--- What the exercise asks ---
Up to and including the line that contains "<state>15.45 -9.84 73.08", write out each line of the material from its first line, exactly.

--- Dataset ---
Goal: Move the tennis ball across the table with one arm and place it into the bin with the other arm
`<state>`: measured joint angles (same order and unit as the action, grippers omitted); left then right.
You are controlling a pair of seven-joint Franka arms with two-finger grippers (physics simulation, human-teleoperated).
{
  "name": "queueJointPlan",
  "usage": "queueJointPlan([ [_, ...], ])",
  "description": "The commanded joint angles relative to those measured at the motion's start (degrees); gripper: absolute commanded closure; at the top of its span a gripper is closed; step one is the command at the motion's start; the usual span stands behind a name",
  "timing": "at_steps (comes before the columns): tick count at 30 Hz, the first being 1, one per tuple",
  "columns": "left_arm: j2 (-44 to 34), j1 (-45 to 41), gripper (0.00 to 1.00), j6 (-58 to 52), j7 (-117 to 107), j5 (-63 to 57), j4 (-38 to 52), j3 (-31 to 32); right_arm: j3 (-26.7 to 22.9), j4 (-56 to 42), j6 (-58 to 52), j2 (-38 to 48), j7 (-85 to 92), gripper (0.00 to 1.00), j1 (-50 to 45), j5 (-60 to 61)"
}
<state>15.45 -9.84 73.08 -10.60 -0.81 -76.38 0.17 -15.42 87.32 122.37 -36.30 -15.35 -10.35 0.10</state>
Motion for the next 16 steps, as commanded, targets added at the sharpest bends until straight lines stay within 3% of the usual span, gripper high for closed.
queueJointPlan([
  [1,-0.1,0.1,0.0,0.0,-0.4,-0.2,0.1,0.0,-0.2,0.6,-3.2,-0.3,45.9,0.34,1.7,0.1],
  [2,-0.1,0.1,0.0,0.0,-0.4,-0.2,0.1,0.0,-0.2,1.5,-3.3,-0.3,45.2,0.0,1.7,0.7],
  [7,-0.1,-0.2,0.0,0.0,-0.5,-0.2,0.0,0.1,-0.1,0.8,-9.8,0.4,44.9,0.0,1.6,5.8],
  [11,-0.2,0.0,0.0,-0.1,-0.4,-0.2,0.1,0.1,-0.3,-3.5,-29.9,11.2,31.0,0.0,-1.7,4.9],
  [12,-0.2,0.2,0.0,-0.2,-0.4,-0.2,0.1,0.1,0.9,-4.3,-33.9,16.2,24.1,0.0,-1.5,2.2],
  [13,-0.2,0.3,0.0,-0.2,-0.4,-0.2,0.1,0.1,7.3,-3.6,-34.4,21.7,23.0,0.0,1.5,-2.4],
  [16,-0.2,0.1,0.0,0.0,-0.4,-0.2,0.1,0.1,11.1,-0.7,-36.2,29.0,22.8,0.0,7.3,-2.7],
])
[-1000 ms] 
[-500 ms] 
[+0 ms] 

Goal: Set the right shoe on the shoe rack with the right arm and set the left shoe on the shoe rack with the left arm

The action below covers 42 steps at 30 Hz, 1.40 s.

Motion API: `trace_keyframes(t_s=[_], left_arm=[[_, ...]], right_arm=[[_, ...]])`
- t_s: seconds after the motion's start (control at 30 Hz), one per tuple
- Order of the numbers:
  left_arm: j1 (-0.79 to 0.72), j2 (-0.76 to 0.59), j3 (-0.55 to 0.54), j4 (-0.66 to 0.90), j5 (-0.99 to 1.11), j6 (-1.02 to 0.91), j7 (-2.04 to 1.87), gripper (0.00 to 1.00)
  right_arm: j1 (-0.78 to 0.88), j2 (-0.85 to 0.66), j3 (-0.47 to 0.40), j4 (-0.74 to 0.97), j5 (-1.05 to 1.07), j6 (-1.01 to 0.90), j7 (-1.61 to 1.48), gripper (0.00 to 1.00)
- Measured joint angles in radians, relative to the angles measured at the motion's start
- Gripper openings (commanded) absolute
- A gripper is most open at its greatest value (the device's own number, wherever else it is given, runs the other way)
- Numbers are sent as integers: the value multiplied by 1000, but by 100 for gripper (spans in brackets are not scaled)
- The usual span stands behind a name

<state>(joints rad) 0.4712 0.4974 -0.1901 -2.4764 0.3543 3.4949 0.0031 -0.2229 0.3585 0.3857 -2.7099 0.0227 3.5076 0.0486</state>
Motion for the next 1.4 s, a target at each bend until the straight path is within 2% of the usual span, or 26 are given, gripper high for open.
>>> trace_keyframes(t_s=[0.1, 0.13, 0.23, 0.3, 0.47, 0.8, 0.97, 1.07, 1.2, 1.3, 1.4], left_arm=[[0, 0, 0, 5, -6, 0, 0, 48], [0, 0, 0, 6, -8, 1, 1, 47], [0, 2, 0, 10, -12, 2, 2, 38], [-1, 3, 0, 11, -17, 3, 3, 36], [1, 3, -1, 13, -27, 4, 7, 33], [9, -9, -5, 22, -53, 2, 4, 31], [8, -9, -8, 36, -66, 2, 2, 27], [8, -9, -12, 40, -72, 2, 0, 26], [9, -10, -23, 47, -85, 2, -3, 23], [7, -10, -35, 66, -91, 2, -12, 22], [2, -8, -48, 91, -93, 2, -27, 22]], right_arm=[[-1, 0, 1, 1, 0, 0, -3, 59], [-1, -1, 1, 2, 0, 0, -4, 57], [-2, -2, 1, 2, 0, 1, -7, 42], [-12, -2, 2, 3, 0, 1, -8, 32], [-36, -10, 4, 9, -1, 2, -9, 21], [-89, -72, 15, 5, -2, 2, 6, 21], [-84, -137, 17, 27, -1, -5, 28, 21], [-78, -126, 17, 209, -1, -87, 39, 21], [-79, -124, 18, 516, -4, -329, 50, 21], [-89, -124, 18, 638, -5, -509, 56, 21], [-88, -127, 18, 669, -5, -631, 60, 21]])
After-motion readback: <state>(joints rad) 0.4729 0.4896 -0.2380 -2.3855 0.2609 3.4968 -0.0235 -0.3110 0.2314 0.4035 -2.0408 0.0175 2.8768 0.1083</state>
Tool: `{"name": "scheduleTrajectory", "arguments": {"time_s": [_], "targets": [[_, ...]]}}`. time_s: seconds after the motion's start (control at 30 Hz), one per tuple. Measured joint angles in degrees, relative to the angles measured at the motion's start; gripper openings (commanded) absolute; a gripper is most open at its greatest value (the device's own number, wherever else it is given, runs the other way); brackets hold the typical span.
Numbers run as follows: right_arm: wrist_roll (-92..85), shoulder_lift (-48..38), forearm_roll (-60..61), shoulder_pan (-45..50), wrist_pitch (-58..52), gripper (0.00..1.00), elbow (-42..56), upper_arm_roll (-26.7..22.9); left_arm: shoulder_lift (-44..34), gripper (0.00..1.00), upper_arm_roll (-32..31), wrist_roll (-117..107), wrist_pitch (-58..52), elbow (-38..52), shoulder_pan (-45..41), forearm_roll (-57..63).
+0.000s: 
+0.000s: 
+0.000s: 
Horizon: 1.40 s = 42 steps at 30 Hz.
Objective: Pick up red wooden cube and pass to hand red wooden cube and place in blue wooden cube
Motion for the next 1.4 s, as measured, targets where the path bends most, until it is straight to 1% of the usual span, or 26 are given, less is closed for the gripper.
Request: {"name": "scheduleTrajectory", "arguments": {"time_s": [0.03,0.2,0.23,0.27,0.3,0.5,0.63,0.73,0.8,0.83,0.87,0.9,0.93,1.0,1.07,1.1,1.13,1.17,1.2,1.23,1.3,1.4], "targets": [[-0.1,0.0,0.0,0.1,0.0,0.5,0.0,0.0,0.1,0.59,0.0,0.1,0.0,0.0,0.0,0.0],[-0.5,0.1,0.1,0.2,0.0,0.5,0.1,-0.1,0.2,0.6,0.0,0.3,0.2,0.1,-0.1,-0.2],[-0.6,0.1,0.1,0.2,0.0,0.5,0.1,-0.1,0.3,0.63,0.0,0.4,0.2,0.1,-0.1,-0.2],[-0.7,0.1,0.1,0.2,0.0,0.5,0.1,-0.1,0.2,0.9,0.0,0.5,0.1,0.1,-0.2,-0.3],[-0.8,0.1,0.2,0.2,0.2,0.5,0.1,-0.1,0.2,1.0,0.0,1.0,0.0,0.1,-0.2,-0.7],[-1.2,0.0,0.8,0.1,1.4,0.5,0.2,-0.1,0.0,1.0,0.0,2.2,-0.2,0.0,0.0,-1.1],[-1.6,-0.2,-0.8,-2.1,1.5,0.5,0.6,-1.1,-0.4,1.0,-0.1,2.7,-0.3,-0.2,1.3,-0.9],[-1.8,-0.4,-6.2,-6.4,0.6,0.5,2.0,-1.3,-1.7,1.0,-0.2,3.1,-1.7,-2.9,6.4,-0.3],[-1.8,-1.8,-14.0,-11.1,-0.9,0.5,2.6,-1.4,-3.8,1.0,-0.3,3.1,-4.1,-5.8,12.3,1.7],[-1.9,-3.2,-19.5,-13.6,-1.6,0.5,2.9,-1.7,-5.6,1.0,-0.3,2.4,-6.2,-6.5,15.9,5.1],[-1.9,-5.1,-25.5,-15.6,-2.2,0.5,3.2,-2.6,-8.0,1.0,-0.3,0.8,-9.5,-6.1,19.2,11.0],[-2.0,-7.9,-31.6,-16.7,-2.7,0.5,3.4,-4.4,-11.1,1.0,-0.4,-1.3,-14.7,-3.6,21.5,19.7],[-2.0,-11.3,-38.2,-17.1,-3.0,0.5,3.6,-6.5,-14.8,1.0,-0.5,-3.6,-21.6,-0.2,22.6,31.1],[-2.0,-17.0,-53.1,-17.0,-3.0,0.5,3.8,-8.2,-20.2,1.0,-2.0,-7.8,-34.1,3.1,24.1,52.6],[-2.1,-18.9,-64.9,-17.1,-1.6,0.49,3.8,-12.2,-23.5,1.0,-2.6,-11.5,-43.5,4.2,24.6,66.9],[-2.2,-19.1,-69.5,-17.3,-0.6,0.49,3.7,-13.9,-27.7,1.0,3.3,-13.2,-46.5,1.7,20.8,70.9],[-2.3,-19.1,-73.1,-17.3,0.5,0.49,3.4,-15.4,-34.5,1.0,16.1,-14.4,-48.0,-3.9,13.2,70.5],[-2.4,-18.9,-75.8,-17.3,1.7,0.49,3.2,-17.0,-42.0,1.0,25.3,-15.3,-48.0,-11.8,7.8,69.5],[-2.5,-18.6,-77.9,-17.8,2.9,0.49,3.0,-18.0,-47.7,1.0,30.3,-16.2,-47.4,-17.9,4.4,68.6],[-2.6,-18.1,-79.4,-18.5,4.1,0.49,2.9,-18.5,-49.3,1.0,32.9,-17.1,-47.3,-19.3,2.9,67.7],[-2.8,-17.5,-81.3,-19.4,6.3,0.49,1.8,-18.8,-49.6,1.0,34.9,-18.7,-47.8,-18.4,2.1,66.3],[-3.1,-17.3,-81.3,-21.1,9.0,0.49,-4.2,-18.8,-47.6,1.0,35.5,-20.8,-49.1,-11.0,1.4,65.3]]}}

--- Solution for this problem ---
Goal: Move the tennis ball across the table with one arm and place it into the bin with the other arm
`<state>`: measured joint angles (same order and unit as the action, grippers omitted); left then right.
You are controlling a pair of seven-joint Franka arms with two-finger grippers (physics simulation, human-teleoperated).
{
  "name": "queueJointPlan",
  "usage": "queueJointPlan([ [_, ...], ])",
  "description": "The commanded joint angles relative to those measured at the motion's start (degrees); gripper: absolute commanded closure; at the top of its span a gripper is closed; step one is the command at the motion's start; the usual span stands behind a name",
  "timing": "at_steps (comes before the columns): tick count at 30 Hz, the first being 1, one per tuple",
  "columns": "left_arm: j2 (-44 to 34), j1 (-45 to 41), gripper (0.00 to 1.00), j6 (-58 to 52), j7 (-117 to 107), j5 (-63 to 57), j4 (-38 to 52), j3 (-31 to 32); right_arm: j3 (-26.7 to 22.9), j4 (-56 to 42), j6 (-58 to 52), j2 (-38 to 48), j7 (-85 to 92), gripper (0.00 to 1.00), j1 (-50 to 45), j5 (-60 to 61)"
}
<state>15.45 -9.84 73.08 -10.60 -0.81 -76.38 0.17 -15.42 87.32 122.37 -36.30 -15.35 -10.35 0.10</state>

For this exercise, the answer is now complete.